— YOUR ASSIGNMENT —
Count the lines below that include the word "what", then give that number and no other words.

— DATA SUPPLIED —
--

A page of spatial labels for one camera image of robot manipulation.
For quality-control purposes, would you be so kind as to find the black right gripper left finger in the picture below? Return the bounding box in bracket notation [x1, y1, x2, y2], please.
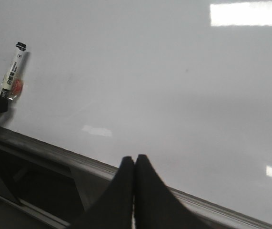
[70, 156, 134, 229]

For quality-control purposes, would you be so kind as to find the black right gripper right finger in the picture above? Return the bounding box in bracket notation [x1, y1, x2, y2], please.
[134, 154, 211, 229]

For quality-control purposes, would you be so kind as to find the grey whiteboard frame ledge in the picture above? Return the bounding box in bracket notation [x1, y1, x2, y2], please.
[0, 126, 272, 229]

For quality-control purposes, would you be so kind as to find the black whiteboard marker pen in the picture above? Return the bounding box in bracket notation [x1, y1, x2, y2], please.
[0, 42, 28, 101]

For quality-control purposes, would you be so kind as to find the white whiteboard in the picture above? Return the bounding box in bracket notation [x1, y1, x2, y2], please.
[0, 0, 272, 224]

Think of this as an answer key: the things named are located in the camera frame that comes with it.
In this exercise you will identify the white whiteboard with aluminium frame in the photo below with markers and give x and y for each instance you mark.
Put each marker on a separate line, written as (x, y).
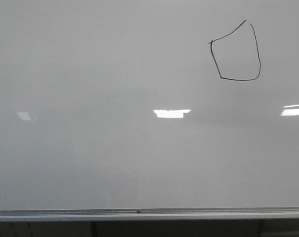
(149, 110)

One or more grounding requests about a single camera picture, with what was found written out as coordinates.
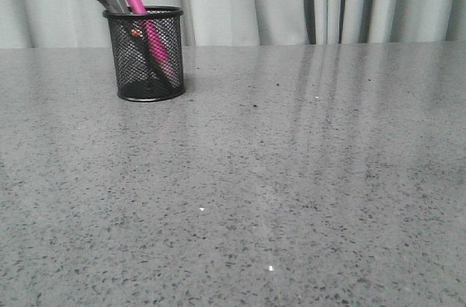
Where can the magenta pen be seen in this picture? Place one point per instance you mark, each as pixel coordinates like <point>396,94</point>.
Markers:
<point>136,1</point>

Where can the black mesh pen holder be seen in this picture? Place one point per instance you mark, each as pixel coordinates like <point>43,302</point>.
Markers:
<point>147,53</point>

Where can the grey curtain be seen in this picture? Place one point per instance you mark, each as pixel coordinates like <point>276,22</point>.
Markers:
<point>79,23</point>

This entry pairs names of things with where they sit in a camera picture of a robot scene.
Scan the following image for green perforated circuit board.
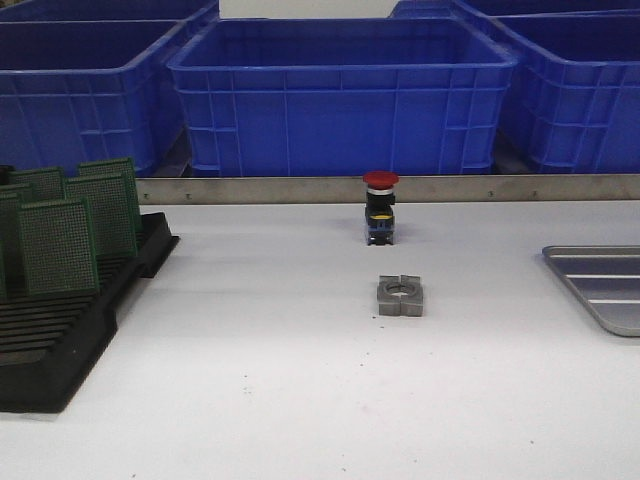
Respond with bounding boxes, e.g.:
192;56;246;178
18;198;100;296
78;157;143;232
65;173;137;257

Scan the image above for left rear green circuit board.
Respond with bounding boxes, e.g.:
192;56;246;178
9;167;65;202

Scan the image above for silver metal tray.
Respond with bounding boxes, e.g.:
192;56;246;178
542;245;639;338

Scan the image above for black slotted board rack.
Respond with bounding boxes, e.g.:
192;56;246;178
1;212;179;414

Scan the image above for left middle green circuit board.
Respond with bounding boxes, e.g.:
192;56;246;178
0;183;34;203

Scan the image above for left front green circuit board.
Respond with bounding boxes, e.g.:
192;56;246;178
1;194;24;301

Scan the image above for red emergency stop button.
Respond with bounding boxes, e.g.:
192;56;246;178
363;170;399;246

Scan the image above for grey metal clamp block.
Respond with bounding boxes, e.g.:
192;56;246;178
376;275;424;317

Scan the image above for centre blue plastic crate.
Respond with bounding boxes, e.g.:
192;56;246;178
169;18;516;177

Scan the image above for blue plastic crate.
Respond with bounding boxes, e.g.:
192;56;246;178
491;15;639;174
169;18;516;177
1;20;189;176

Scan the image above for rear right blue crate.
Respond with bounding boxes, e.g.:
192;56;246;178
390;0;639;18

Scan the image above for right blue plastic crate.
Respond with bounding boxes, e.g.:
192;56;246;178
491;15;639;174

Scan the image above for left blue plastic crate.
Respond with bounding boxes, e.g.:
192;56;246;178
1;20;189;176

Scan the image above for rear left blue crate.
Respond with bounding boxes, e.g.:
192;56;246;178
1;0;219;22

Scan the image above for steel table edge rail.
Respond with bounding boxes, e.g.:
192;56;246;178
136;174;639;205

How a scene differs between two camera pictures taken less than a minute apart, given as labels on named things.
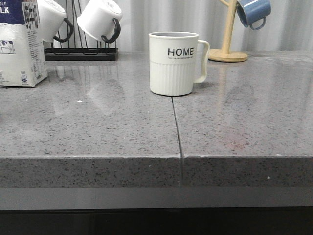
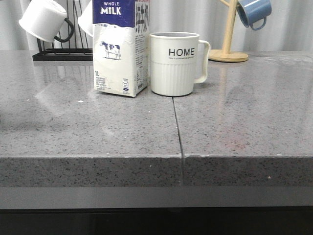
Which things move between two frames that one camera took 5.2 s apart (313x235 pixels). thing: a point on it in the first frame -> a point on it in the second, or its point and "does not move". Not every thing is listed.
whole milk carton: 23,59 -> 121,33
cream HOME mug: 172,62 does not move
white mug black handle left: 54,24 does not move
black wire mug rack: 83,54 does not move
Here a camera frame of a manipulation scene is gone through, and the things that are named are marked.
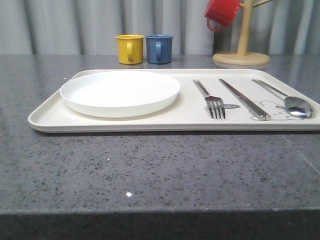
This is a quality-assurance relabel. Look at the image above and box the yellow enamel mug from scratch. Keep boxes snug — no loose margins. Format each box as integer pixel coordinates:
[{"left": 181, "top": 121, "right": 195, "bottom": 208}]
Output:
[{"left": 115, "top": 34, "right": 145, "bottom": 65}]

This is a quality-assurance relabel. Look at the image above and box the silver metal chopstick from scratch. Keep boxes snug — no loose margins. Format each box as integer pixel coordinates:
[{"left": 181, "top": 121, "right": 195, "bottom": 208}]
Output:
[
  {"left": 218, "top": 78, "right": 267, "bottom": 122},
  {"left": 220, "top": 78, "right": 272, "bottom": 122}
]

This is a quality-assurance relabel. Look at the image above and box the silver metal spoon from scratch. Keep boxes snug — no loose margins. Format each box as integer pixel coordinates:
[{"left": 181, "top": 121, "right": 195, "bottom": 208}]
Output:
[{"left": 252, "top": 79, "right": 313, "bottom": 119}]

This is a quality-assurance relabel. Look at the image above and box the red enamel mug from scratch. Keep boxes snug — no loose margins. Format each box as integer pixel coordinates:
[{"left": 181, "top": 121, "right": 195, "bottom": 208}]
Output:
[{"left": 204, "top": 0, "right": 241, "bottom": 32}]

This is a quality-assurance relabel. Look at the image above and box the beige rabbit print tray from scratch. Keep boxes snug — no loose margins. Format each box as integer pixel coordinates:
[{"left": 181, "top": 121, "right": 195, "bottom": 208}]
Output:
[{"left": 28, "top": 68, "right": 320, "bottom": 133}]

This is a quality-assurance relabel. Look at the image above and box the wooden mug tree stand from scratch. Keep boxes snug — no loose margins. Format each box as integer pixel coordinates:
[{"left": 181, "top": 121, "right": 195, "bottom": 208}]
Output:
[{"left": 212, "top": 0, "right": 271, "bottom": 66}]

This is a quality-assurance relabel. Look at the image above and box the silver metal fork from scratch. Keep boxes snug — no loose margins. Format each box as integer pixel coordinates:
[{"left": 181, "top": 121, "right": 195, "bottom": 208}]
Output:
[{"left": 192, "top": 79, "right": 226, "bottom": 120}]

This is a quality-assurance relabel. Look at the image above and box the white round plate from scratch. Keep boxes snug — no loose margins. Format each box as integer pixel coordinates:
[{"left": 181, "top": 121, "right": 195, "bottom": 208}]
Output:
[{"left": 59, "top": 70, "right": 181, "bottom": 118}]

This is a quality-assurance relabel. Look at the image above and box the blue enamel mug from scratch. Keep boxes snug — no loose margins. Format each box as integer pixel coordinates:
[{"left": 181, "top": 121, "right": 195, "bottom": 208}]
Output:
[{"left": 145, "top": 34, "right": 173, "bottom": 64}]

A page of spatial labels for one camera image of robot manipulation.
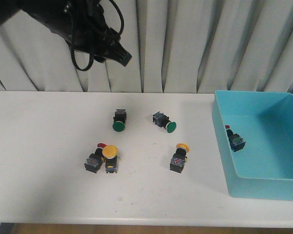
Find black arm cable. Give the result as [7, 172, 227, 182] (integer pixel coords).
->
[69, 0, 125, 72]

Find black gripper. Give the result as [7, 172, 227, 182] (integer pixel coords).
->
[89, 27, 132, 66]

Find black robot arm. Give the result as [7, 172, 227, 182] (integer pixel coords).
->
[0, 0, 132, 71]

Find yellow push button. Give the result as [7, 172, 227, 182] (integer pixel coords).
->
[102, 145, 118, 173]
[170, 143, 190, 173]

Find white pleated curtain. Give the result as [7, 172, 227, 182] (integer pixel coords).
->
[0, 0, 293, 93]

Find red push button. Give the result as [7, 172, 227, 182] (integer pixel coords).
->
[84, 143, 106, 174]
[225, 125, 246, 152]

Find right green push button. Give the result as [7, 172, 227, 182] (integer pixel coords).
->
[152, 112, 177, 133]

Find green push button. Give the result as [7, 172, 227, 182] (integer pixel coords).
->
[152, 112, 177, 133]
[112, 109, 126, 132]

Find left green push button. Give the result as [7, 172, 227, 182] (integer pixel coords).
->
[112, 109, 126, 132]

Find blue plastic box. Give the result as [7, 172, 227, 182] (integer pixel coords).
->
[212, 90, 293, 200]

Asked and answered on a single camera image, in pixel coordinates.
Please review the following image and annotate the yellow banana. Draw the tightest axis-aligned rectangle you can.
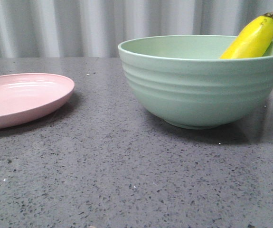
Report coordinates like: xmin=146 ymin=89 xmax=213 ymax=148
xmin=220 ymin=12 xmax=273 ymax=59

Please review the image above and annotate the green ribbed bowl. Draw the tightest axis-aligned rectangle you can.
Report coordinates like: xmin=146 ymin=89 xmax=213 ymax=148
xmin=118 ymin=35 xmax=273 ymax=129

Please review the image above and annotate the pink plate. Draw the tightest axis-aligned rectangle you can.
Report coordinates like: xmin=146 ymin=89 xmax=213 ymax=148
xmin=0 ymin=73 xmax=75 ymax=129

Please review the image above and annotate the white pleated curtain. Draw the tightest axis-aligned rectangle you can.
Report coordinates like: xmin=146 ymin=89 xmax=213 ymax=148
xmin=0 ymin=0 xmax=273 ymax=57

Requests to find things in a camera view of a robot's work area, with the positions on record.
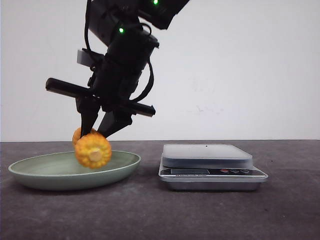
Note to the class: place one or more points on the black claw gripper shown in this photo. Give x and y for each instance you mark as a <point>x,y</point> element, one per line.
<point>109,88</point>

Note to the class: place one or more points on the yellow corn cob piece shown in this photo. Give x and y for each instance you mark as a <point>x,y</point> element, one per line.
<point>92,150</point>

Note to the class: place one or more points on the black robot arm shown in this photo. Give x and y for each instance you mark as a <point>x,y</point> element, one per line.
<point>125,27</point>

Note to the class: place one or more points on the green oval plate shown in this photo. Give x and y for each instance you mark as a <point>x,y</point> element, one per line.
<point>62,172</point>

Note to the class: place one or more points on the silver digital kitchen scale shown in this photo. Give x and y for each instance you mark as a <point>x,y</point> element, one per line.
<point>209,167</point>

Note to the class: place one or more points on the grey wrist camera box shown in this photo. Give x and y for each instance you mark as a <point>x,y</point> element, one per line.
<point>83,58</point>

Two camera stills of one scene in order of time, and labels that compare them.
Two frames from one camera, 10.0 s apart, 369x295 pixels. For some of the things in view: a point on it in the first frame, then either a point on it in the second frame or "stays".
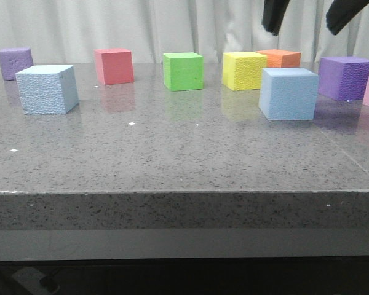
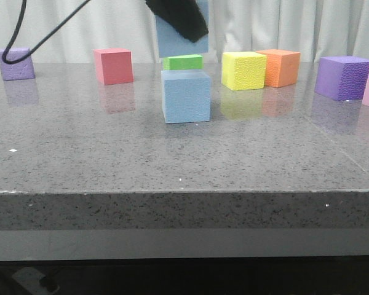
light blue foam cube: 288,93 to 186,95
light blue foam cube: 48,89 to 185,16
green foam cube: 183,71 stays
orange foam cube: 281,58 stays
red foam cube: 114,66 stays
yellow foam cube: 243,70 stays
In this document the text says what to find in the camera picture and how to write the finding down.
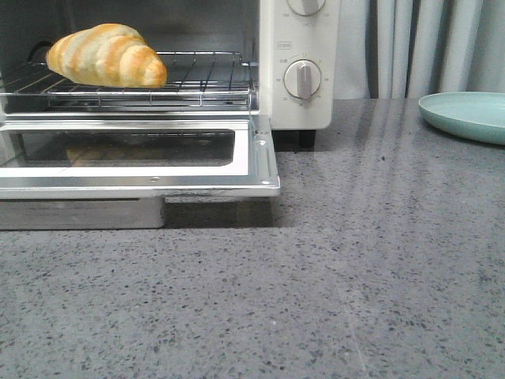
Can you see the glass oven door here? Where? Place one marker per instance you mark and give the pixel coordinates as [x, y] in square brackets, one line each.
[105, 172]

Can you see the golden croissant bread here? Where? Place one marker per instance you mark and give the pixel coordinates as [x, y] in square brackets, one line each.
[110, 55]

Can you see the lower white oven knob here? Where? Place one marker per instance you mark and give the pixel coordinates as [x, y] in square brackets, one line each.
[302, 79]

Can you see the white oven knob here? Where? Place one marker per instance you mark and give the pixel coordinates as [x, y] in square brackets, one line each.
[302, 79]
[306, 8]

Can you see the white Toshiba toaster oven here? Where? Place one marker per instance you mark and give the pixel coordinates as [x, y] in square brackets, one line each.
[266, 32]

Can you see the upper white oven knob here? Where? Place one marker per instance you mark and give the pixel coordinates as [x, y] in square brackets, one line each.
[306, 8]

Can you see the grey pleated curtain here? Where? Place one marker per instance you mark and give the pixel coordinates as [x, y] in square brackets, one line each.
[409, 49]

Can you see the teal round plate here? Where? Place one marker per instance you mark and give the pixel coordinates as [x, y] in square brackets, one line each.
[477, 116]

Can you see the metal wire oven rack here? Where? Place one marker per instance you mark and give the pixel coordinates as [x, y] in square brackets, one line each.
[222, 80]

--

— THE COMPLETED TASK —
2